Work required: Copy each line of the records that holds the string "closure".

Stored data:
((

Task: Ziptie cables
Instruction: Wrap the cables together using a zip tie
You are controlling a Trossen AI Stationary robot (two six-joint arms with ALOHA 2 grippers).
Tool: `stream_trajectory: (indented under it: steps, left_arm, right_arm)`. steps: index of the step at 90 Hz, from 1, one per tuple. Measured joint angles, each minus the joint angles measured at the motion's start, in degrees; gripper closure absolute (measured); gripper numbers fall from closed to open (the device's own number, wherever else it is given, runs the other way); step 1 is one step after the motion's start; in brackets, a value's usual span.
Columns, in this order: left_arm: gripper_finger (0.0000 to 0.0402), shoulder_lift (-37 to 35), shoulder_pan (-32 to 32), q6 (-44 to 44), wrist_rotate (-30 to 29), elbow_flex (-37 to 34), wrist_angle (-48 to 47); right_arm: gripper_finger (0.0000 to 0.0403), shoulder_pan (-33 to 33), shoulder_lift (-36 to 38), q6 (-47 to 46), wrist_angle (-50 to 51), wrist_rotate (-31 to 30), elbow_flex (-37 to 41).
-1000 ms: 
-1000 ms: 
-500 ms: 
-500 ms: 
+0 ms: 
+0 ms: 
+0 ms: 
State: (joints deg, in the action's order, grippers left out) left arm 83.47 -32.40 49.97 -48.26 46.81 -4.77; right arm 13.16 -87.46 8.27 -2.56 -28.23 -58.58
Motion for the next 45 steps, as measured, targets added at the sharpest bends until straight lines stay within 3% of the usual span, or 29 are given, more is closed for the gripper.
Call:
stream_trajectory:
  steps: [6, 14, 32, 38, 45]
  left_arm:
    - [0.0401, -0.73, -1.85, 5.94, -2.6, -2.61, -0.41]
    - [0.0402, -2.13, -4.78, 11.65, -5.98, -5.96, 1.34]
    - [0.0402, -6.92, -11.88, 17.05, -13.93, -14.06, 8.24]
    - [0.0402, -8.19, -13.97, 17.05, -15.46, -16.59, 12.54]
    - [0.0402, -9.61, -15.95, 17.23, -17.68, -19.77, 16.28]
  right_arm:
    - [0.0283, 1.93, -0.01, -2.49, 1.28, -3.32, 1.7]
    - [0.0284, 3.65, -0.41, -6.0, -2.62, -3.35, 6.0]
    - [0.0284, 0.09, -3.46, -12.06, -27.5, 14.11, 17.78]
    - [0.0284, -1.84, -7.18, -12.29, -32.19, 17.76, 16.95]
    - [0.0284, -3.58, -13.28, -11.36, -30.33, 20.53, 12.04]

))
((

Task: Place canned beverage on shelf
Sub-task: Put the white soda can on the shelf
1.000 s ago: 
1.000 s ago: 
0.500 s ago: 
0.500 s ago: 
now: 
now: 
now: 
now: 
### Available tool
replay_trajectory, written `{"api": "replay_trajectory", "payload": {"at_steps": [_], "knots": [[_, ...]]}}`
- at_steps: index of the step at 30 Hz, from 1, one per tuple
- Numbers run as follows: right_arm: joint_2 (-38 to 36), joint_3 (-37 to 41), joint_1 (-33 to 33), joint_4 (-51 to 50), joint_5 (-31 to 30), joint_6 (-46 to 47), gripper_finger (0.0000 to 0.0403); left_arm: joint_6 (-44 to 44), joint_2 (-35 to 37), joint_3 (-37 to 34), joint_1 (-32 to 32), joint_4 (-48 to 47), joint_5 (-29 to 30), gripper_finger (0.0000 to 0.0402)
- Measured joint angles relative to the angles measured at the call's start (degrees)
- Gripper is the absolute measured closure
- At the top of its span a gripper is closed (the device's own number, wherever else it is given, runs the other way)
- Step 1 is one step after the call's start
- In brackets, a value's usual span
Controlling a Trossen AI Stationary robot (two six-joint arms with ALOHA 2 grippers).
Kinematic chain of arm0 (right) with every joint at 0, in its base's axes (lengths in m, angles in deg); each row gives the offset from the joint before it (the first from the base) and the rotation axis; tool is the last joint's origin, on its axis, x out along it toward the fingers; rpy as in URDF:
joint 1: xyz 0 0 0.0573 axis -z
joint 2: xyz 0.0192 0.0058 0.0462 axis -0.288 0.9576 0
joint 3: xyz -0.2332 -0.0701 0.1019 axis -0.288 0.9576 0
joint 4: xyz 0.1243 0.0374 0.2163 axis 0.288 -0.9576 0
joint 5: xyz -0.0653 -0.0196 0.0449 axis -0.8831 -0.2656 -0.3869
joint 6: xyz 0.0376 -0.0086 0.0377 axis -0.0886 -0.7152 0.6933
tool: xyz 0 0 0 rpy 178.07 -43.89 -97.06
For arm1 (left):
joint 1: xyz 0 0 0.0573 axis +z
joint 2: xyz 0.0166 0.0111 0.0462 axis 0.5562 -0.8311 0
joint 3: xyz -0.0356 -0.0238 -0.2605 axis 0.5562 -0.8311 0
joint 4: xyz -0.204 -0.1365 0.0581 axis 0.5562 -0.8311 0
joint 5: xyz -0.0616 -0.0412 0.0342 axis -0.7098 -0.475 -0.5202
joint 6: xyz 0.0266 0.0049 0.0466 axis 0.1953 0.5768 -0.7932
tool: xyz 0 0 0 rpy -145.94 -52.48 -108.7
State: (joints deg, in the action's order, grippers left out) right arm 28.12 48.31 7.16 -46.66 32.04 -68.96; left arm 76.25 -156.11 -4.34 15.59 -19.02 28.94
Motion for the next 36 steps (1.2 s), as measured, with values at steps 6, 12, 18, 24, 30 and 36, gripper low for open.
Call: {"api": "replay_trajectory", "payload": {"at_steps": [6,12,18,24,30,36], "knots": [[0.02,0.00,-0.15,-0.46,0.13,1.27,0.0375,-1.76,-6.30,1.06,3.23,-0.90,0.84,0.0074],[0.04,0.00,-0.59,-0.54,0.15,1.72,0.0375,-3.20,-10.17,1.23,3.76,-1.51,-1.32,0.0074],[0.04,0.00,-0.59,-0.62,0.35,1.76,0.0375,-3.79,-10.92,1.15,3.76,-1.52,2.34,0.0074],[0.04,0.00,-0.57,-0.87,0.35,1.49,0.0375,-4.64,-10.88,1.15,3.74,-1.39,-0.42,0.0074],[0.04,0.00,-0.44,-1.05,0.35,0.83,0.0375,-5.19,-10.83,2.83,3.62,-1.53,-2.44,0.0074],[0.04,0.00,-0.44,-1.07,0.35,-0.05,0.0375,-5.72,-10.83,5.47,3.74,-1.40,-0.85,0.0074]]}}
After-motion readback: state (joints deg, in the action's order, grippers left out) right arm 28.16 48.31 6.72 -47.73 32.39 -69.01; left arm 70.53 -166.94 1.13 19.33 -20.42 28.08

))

Expected answer:
Tool: `stream_trajectory: (indented under it: steps, left_arm, right_arm)`. steps: index of the step at 90 Hz, from 1, one per tuple. Measured joint angles, each minus the joint angles measured at the motion's start, in degrees; gripper closure absolute (measured); gripper numbers fall from closed to open (the device's own number, wherever else it is given, runs the other way); step 1 is one step after the motion's start; in brackets, a value's usual span.
- Gripper is the absolute measured closure

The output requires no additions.